Empfiehlt es sich aktuell, an Chinas Börsen zu investieren - oder halten Sie ein solches Investment für zu riskant?
Chinesische Aktien sind und bleiben eine Anlage mit höherem Risiko und höherer Rendite, insbesondere auf kurze Sicht. Da sich das Land jedoch weiter zur grössten Volkswirtschaft der Welt entwickelt, halte ich es für wichtig, diese Anlageklasse nicht zu ignorieren.
Ich würde sehr selektiv vorgehen und Sektoren vorziehen, die dem Binnenkonsum ausgesetzt sind und die für die lokalen Behörden hohe Relevanz haben. Um das politische Risiko zu verringern, würde ich auch nach indirekten Anlagen in nicht-chinesischen Unternehmen suchen, die einen erheblichen Teil ihrer Einnahmen in der Region erwirtschaften.
Der bekannte US-Investor Jim Rogers empfiehlt in der «Handelszeitung» Investitionen in Rohstoffe, das sei «einzige Markt, in dem es keine Blase gibt». Wie lautet Ihre Meinung dazu?
Ich bin der Meinung, dass Rohstoffe eine sehr vielfältige Anlageklasse bilden, und dass jeder individuellen, spezifischen Faktoren unterliegt. Ich glaube, dass Gold zur Diversifizierung in einem Portfolio interessant ist. Da wir eine Verlangsamung des globalen Wachstums erwarten, bin ich weniger positiv gegenüber Rohstoffen eingestellt und sehe bei Öl nur ein begrenztes Aufwärtspotenzial.
Welche Schwellenländer-Märkte gefallen Ihnen derzeit besonders?
Innerhalb der Schwellenländer bevorzuge ich weiterhin die asiatische Region. Die Region ist vor allem wegen der Performance chinesischer Aktien aufgrund des sich abschwächenden Wirtschaftswachstums und des harten Durchgreifens der Regulierungsbehörden in Teilen des Marktes ins Hintertreffen geraten. Mittelfristig sehe ich hier jedoch das grösste Wachstumspotenzial.
«Bei Öl sehe ich nur ein begrenztes Aufwärtspotenzial.»
Wie ist Ihre Haltung gegenüber Kryptowährungen - sind die neuen Geldmittel für Sie tabu?
Wir betreiben Asset Allocation und daher sollte meiner Meinung nach jede Anlage im Kontext dessen betrachtet werden, was sie einem Portfolio bringt. Im Falle von Kryptowährungen denke ich, dass sie noch zu volatil sind, um derzeit attraktive Diversifikationsvorteile zu bieten. Gleichwohl glaube ich, dass die zugrunde liegende Technologie, die Blockchain, das Potenzial hat, viele Branchen zu verändern.
Wechseln wir zum allgemeinen Börsengeschehen: Wie stark beschäftigt die Corona-Krise die Finanzmärkte?
COVID-19 übt weiterhin einen starken Einfluss auf die Märkte aus. Die Ausbreitung der Delta-Variante hat den Enthusiasmus über die wirtschaftliche Erholung gedämpft und beeinflusst damit die Erwartungen hinsichtlich der Inflation und letztlich der Politik der Zentralbanken. Die gute Nachricht ist, dass zum jetzigen Zeitpunkt eine Rückkehr zu strengen und breit angelegten Lockdowns unwahrscheinlich erscheint. Stattdessen ist mit gezielten Massnahmen zu rechnen, vor allem in Ländern, in denen der Impfprozess nur langsam voranschreitet. All dies dürfte sich weiterhin auf die wirtschaftlichen Aussichten auswirken und damit auch auf die Unterschiede in der Performance der Finanzmärkte.

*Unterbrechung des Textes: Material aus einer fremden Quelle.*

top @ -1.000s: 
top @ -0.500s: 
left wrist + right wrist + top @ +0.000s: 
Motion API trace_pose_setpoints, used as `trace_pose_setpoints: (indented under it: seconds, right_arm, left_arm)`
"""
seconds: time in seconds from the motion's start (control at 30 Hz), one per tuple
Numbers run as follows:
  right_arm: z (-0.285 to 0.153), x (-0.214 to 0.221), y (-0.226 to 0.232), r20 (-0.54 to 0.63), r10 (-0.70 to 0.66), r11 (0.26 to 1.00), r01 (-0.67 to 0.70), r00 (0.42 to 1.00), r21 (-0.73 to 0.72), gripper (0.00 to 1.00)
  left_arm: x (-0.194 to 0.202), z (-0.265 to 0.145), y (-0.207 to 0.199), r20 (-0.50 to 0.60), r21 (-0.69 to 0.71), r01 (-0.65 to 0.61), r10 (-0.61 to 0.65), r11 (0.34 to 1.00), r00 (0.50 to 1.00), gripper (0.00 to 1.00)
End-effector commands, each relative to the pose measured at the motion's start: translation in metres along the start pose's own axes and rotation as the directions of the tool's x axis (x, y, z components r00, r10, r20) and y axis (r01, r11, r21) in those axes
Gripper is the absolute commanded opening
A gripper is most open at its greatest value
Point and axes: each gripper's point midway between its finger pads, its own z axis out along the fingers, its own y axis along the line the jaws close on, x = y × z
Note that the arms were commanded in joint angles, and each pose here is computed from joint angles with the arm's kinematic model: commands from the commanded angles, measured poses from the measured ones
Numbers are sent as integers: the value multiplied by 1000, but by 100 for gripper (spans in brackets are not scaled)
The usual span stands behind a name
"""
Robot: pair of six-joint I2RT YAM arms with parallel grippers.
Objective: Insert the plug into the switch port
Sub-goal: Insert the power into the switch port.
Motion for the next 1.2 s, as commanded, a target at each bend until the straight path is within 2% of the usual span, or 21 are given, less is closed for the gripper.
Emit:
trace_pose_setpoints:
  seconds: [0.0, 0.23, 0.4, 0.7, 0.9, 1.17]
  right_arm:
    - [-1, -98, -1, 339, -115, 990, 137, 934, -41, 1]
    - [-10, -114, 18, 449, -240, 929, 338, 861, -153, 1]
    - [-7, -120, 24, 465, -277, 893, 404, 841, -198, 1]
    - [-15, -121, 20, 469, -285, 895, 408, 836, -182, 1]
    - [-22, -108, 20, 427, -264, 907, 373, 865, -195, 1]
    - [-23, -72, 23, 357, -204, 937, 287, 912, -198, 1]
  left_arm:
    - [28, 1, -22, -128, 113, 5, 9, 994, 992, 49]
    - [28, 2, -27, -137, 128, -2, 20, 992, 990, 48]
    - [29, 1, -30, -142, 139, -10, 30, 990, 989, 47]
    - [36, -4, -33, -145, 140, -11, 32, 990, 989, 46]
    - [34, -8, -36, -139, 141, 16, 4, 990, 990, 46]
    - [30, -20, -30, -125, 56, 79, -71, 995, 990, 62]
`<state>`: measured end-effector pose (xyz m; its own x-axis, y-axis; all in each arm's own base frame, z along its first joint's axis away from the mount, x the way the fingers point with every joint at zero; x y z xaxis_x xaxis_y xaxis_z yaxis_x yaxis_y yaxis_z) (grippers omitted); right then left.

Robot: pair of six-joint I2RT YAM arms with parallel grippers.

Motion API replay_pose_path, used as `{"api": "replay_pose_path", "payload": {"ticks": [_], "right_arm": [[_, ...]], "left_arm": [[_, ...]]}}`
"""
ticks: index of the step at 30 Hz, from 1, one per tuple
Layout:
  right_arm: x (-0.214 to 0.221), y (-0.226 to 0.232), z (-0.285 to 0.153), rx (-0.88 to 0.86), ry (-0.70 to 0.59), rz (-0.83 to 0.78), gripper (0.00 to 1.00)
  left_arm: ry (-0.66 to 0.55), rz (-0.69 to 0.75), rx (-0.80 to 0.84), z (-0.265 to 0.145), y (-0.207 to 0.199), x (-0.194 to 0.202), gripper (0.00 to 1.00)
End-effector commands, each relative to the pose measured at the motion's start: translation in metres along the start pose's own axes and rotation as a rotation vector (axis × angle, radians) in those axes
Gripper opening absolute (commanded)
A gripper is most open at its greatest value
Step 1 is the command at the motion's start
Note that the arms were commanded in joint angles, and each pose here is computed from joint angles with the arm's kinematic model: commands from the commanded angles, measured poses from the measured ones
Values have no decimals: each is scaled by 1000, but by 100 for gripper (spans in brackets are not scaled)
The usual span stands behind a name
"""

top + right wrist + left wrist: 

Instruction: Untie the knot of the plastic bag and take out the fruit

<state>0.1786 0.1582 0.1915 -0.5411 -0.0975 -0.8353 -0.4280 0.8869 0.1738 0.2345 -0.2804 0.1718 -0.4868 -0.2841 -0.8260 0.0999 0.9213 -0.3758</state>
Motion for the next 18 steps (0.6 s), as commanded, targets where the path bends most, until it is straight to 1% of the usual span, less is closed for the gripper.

Wie wird sich die Schweizer Börse kurzfristig entwickeln?
Aufgrund seiner defensiven Eigenschaften scheint der Schweizer Markt in einem unsicheren Umfeld gut positioniert zu sein. Ich gehe davon aus, dass sich die Schweizer Aktien im europäischen Vergleich kurz- bis mittelfristig gleich oder leicht besser entwickeln werden
Wo steht der SMI in zwölf Monaten?
Angesichts der hohen Bewertungen gehe ich davon aus, dass das Gewinnwachstum der Haupttreiber für die Aufwärtsentwicklung der Aktien sein wird. Die Konsenserwartung für den SMI ist, dass die Unternehmen in den nächsten 12 Monaten ein Gewinnwachstum von rund 10% erzielen werden. Dies ist meiner Meinung nach eine gute Basis für die zu erwartende Rendite, auch wenn die Bewertungen leicht schrumpfen könnten, was das Aufwärtspotenzial auf einen mittleren einstelligen Bereich begrenzt.
Julien Lafargue beantwortete die Fragen schriftlich.